Attorney-client privilege shields documents only when legal advice is sought, and the work-product doctrine typically protects documents from discovery only when prepared in anticipation of litigation. The Sixth Circuit has adopted the “because of” test to determine whether the standard for work-product is met – that is, the asserting party must prove that the item was “prepared or obtained because of the prospect of litigation.” Items prepared in the ordinary course of business, pursuant to public requirements unrelated to litigation, or for non-litigation purposes are not protected by the work-product doctrine. The special master thus summed up the issue as “whether documents were prepared or obtained because of the prospect of litigation as opposed to those prepared in the ordinary course of business, or pursuant to public requirements unrelated to litigation.”
In support of their position that the investigations were performed in anticipation of litigation, FirstEnergy relied primarily on a declaration from a company director with personal knowledge, explaining that the investigations were conducted because of concerns regarding the potential criminal liability and the civil litigation. The special master held, however, that the declaration did not contain all of the language required by 28 U.S.C. § 1746. Specifically, while the declaration provided that it was made under penalty of perjury, it did not state that the contents therein were true. Accordingly, the court held that declaration was invalid and must be excluded from the record evidence.
The special master then went on to hold, “FirstEnergy’s argument falls apart without the [] Declaration. The company’s job here was to present persuasive evidence establishing that the investigation’s purpose made it protected, and the lack of sufficient persuasive evidence left the company’s factual allegations almost totally unsupported – and therefore unconvincing.” On the other hand, the special master held that the investors had presented evidence that “firmly and predominantly grounds the early investigation in the business necessity and human resources/public relations arena, even if those same issues also logically overlap with anticipated litigation.” Accordingly, the special master held that the discovery sought was not protected by attorney-client privilege or the work-product doctrine and granted the investors’ motion to compel, ordering FirstEnergy to produce all documents related to the investigation, and further ordering that witnesses must answer all fact-related questions about the internal investigations.

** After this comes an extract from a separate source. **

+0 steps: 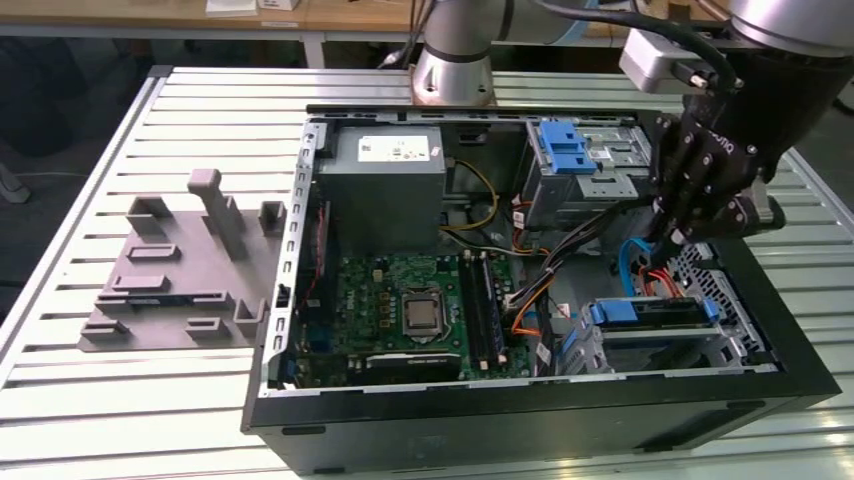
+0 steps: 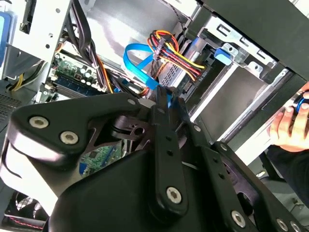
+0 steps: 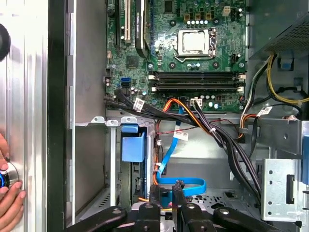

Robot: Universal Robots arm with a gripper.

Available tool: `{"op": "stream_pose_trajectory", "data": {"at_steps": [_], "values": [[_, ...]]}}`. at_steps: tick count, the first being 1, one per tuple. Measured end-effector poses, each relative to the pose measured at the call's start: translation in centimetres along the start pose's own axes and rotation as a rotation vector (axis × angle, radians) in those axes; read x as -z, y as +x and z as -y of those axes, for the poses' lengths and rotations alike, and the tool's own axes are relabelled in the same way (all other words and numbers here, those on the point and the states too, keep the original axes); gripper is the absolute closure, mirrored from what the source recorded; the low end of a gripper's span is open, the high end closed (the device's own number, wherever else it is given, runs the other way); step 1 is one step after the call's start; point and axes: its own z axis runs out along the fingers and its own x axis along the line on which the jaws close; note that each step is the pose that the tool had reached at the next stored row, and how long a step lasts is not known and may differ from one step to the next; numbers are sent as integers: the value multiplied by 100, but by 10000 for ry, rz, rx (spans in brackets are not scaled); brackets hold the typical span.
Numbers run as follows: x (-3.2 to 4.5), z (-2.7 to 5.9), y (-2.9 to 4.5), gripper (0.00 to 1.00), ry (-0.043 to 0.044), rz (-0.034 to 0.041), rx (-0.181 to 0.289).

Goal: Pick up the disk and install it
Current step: 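Insert the second disk wire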

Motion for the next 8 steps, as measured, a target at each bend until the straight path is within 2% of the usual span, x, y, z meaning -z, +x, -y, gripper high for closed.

FirstEnergy has since filed a motion to stay all discovery in the case, arguing that given the "extraordinary nature" of the special master's decision, a stay is necessary to forestall any "severe and irreparable harm" to the company which would result from the disclosure of the materials. Regardless of whether FirstEnergy’s anticipated challenge to this ruling is ultimately successful, this opinion serves as a reminder that investigations performed by legal counsel may not always be privileged, particularly where the investigation overlaps with regulatory requirements. All parties involved should take care throughout the investigative process to demonstrate within written materials the legal purpose for which the investigation is being conducted in order to best support any future privilege claim.